States should end their dependency on federal allocations and transform into viable economic units to survive the storm. During the tripartite committee’s negotiation to arrive at a figure agreeable to all the parties, governors had offered to pay N22,000, citing the inability of many states to pay the former N18,000 minimum wage. Paradoxically, their logic fell flat in the face of their extravagant lifestyle: travelling in convoys of more than 20 vehicles; hiring of about 1,000 aides in some cases and flying all over the place with chartered jets.
On the other hand, workers are their own worst enemies with their unholy alliance with public office holders to loot the treasury. In Abuja, the Economic and Financial Crimes Commission and the Independent Corrupt Practices and other Related Offences Commission regularly regale the public with tales of billions of naira found in the bank accounts of civil servants, as well as properties, all proceeds of corruption. The decadence is also eloquent at the state level.

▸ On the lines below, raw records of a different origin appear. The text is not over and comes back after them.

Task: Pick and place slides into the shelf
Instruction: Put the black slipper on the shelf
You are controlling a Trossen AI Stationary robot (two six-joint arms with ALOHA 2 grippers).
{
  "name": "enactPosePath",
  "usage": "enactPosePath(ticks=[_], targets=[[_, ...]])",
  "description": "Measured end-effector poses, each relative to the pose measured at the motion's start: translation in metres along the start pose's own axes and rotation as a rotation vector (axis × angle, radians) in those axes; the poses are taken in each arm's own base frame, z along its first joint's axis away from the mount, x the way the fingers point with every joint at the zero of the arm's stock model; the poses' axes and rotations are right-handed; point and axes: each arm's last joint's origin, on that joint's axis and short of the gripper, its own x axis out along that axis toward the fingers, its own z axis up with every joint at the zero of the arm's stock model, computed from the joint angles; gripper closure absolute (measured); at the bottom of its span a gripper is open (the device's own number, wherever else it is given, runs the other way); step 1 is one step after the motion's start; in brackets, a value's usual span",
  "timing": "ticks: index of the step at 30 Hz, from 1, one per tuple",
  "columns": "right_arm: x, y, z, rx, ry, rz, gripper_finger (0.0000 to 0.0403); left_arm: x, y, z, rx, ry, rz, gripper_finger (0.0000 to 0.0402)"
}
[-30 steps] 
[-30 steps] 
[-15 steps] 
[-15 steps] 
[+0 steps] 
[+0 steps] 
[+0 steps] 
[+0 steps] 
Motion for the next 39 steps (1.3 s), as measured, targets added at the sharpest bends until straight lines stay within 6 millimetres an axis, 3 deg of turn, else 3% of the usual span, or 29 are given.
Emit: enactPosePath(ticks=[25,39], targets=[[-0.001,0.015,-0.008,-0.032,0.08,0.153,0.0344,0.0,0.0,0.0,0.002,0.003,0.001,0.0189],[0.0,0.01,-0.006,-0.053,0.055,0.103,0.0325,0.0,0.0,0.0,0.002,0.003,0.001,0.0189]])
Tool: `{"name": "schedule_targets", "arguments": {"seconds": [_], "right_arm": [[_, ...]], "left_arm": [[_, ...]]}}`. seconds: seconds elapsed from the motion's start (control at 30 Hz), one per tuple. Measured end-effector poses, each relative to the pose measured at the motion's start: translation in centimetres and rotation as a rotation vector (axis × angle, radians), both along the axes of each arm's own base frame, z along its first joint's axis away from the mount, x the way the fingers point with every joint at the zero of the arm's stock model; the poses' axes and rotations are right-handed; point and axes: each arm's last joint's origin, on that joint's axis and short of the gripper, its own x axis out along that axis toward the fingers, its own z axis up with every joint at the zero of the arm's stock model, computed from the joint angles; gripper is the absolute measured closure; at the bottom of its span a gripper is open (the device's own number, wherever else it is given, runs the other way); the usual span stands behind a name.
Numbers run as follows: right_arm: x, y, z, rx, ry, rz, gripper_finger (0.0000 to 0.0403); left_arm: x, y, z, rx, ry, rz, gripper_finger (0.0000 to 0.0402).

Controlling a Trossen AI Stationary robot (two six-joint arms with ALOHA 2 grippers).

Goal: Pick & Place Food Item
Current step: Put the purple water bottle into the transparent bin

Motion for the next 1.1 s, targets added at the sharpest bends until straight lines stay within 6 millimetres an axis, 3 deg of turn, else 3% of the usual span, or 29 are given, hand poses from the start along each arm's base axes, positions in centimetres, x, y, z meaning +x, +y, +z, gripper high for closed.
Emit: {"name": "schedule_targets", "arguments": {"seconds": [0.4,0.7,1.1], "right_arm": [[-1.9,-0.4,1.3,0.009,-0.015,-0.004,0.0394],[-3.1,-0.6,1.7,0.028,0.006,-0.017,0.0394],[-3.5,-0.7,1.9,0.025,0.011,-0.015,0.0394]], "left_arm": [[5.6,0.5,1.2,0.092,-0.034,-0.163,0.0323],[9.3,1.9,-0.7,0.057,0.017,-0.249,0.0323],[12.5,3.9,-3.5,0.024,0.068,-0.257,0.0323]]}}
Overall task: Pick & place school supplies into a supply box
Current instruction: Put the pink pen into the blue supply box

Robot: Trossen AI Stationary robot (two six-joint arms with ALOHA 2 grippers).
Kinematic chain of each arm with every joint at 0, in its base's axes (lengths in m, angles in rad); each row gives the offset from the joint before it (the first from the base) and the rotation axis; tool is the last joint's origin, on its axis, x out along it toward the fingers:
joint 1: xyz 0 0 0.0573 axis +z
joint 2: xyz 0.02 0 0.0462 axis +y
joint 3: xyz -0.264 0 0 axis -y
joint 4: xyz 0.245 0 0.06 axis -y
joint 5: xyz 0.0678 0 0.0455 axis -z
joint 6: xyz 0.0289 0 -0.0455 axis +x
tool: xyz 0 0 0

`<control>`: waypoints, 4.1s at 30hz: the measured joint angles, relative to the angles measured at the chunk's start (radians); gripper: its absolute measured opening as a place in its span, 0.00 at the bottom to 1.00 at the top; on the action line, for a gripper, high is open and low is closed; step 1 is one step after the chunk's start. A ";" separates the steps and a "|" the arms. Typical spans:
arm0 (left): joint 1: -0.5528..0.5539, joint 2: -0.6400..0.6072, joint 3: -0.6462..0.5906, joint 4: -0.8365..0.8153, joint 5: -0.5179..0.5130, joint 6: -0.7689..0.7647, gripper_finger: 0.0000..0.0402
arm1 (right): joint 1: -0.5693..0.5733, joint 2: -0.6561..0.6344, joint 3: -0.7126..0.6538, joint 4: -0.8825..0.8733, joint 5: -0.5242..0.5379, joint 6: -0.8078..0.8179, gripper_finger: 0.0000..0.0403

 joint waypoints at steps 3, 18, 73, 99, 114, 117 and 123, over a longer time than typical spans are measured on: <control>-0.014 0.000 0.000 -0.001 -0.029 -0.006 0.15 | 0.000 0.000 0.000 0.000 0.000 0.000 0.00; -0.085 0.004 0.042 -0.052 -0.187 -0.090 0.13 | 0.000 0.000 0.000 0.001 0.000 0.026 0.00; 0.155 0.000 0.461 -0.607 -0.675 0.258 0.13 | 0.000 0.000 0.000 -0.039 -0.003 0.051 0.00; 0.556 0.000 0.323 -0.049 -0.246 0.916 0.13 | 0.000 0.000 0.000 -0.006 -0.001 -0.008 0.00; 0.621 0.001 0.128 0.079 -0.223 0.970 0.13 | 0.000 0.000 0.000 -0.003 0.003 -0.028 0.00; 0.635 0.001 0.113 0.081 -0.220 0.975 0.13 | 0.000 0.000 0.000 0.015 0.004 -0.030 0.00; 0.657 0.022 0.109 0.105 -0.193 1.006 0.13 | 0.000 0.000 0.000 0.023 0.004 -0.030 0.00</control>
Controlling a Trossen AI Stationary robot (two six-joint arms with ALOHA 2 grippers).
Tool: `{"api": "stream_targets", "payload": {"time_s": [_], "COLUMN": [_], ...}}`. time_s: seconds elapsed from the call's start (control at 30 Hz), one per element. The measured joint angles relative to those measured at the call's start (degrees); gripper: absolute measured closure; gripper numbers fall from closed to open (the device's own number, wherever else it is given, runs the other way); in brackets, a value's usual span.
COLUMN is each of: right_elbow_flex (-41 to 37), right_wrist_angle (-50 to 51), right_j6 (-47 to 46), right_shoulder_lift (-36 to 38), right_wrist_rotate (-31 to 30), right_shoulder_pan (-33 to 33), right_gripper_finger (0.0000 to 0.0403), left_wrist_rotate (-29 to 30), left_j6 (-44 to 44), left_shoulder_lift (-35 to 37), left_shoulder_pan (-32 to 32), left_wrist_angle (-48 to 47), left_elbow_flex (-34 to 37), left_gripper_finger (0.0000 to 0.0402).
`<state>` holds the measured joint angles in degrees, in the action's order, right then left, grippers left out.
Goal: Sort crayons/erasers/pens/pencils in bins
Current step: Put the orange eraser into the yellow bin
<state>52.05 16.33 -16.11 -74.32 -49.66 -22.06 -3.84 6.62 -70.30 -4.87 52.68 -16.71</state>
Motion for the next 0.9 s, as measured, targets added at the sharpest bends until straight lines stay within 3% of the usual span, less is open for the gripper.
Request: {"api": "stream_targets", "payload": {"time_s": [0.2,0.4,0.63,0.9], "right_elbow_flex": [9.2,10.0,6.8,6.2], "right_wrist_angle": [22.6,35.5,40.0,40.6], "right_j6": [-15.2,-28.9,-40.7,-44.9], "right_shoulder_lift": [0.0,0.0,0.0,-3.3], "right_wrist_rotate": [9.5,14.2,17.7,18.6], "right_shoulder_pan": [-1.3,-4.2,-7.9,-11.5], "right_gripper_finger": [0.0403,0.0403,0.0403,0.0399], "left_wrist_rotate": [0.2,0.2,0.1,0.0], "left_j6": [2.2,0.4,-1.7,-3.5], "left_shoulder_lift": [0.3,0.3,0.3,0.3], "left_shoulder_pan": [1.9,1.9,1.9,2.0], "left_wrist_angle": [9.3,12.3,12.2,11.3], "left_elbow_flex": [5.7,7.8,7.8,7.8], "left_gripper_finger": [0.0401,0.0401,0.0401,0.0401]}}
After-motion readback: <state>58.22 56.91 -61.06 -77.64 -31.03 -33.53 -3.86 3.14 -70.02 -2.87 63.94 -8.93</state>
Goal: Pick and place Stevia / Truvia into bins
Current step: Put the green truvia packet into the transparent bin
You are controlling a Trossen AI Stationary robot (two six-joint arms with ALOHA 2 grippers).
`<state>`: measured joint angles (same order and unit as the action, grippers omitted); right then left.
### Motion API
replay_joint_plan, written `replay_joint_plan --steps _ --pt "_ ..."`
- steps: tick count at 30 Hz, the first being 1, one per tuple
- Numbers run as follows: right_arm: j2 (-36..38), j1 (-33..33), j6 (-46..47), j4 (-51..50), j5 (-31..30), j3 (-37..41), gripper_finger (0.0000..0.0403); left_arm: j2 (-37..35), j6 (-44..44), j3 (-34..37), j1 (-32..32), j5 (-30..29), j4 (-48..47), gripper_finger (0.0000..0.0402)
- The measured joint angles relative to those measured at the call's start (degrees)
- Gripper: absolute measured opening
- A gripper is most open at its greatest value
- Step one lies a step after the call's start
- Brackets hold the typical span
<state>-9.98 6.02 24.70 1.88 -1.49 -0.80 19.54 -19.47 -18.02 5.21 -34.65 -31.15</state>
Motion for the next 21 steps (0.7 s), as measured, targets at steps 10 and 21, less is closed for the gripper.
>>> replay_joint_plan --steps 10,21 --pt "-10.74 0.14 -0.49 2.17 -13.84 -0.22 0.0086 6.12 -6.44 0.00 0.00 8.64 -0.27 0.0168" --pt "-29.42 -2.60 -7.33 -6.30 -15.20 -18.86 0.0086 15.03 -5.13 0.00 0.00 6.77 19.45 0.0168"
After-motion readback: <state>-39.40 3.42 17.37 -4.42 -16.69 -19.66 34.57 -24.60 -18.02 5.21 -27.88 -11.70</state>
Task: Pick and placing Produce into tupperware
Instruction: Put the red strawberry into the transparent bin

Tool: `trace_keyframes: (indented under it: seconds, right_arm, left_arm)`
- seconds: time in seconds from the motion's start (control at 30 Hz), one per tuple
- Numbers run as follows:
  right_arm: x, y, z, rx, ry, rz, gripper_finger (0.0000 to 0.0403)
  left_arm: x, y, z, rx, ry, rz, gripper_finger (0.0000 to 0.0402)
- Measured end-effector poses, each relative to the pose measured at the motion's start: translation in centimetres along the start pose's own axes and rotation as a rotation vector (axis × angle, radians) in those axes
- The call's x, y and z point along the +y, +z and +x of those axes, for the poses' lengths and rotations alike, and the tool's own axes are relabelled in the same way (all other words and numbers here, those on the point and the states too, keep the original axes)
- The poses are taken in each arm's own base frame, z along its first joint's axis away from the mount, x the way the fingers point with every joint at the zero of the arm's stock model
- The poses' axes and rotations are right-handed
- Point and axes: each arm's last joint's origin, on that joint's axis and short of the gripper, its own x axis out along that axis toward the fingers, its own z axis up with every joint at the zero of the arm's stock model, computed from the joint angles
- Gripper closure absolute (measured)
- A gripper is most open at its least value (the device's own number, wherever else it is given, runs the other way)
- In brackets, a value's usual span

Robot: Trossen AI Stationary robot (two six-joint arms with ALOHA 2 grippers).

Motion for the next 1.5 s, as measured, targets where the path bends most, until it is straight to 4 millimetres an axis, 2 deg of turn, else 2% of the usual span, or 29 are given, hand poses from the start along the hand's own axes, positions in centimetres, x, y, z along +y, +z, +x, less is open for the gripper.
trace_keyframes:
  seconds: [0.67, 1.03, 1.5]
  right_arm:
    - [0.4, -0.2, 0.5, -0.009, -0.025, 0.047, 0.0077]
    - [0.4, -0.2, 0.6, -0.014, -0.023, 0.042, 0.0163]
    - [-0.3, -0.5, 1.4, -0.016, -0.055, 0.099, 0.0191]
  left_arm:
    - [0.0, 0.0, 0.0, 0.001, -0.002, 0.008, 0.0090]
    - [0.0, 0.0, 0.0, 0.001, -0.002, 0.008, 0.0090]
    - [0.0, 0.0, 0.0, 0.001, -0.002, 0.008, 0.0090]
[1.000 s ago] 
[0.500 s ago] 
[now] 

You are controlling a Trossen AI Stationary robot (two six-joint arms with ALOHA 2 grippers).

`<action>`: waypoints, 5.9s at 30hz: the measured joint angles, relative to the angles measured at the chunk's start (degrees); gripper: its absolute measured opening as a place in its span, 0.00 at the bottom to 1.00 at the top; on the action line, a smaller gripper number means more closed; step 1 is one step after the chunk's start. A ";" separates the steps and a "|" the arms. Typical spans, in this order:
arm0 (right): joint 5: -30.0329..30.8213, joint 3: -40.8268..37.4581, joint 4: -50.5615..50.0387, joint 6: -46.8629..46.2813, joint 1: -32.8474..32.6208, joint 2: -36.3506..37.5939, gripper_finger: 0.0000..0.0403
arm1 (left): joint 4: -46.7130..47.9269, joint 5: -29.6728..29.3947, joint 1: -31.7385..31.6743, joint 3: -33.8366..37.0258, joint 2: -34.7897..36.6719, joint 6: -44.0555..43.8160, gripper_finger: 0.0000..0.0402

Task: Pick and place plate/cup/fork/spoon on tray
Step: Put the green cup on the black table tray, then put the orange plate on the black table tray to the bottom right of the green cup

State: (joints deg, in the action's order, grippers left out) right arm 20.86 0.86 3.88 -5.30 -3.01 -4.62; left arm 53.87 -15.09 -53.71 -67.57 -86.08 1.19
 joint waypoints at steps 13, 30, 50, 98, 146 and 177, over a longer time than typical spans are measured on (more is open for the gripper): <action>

An economy subjected to such pillaging is bound to crumble and cannot support workers’ welfare. While a living wage is desirable and welcome, it cannot survive where productivity is hollow and the absorptive capacity of the economy not taken into account. A workforce notorious for lateness to work cannot be productive and justifiably seek welfare favours. In Borno State, its governor, Babagana Zulum, decried this absurdity in May when he visited the state secretariat and observed that only 135 workers out of 12,000 had reported for duty by 9:30am. Governor Abdulrahman Abdulrasaq of Kwara State also experienced this delinquency last week. This is why the position of the Director-General of the International Labour Organisation, Guy Ryder, who visited Nigeria recently, is resonant: “If you pay beyond what production really permits, you will realise that you will not make any progress because it will be artificial.”
Labour, therefore, should be an active anti-corruption agent in the country and a champion of accountability in governance to guarantee the welfare of its members. Its penchant for being a rampart against personnel audit and redundancy in civil service bodes ill for workers’ welfare. A state whose wage bill outweighs its financial resources is doomed. As a result, creativity, reduction of waste and productivity should be the tools of governance if the new wage structure, soon to be agreed on, is to thrive.